L’énigme Peillon

PeillonEn nommant Vincent Peillon à l’Éducation nationale, François Hollande avait, croyait-on, fait le bon choix. Refonder l’école ayant toujours été le dada proclamé de cet agrégé de philosophie, on le croyait prêt à gouverner.

À peine investi, il annonçait la mise en oeuvre de la semaine de quatre jours et demi pour la rentrée 2013… comme ça, sans concertation ! (D’où la grève des enseignants du primaire mardi.) Il était recadré aussitôt par Jean-Marc Ayrault. La France étant le pays où les enfants ont le moins de jours de classe par an par rapport à la moyenne des pays de l’OCDE mais le plus d’heures de cours par semaine, l’opinion n’a pas compris qu’il annonce une rallonge des vacances de la Toussaint. Illogique. Ni qu’il supprime les deux heures d’aide personnalisée aux enfants — legs de Xavier Darcos —, réduisant ainsi à 24 heures hebdomadaires le temps de travail des professeurs du primaire. Ni, sur un autre registre, qu’il veuille dépénaliser le cannabis — François Hollande et Jean-Marc Ayrault y sont hostiles — quand des chefs d’établissement se battent pour empêcher les élèves d’y toucher. Une communication brouillonne.

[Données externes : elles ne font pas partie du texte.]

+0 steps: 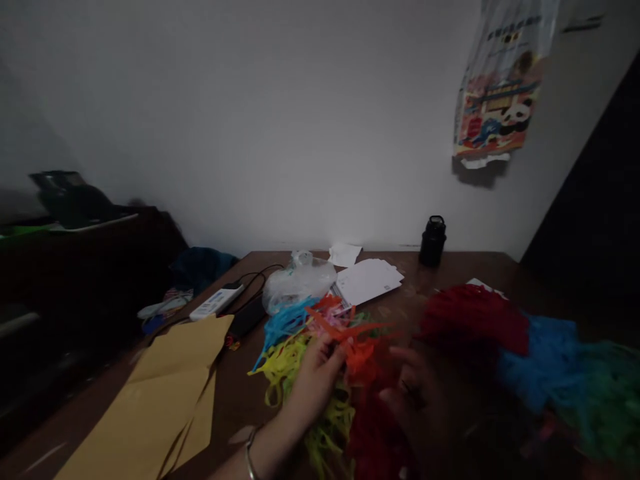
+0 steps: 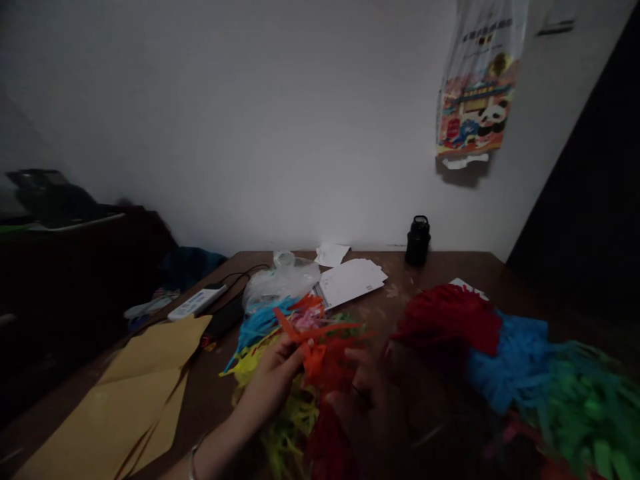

Son projet d’aménagement des rythmes scolaires a été soumis par deux fois aux syndicats. Ils ont dit non. Il s’agit certes du bien-être des enfants, mais on change les habitudes ! Les enseignants n’ont pas tous envie de travailler le mercredi matin. Ils voudraient aussi un rattrapage de salaire par rapport à leurs collègues du secondaire.

Quand on s’appelle Peillon, on paye. Il est question d’une prime annuelle de 400 euros. Sauf que Bercy et Matignon refusent de donner une rallonge au moment où Marylise Lebranchu annonce un gel des salaires de la fonction publique.

« Il n’a pas toujours le doigté nécessaire pour faire aboutir ce qui est nécessaire », tranche Jean-Christophe Cambadélis. L’erreur du ministre serait d’avoir voulu passer en force en prenant les gens de haut. Un péché d’agrégé qui ne supporte pas la contradiction d’en bas. “Laissez-nous du temps !”, implorent les enseignants. Mais, surtout, beaucoup de maires se plaignent de n’avoir pas les moyens d’organiser le mercredi le transport des enfants, de recruter les animateurs nécessaires aux trois quarts d’heure d’activités périscolaires, de payer la cantine. La réforme ne sera pas généralisée en 2013.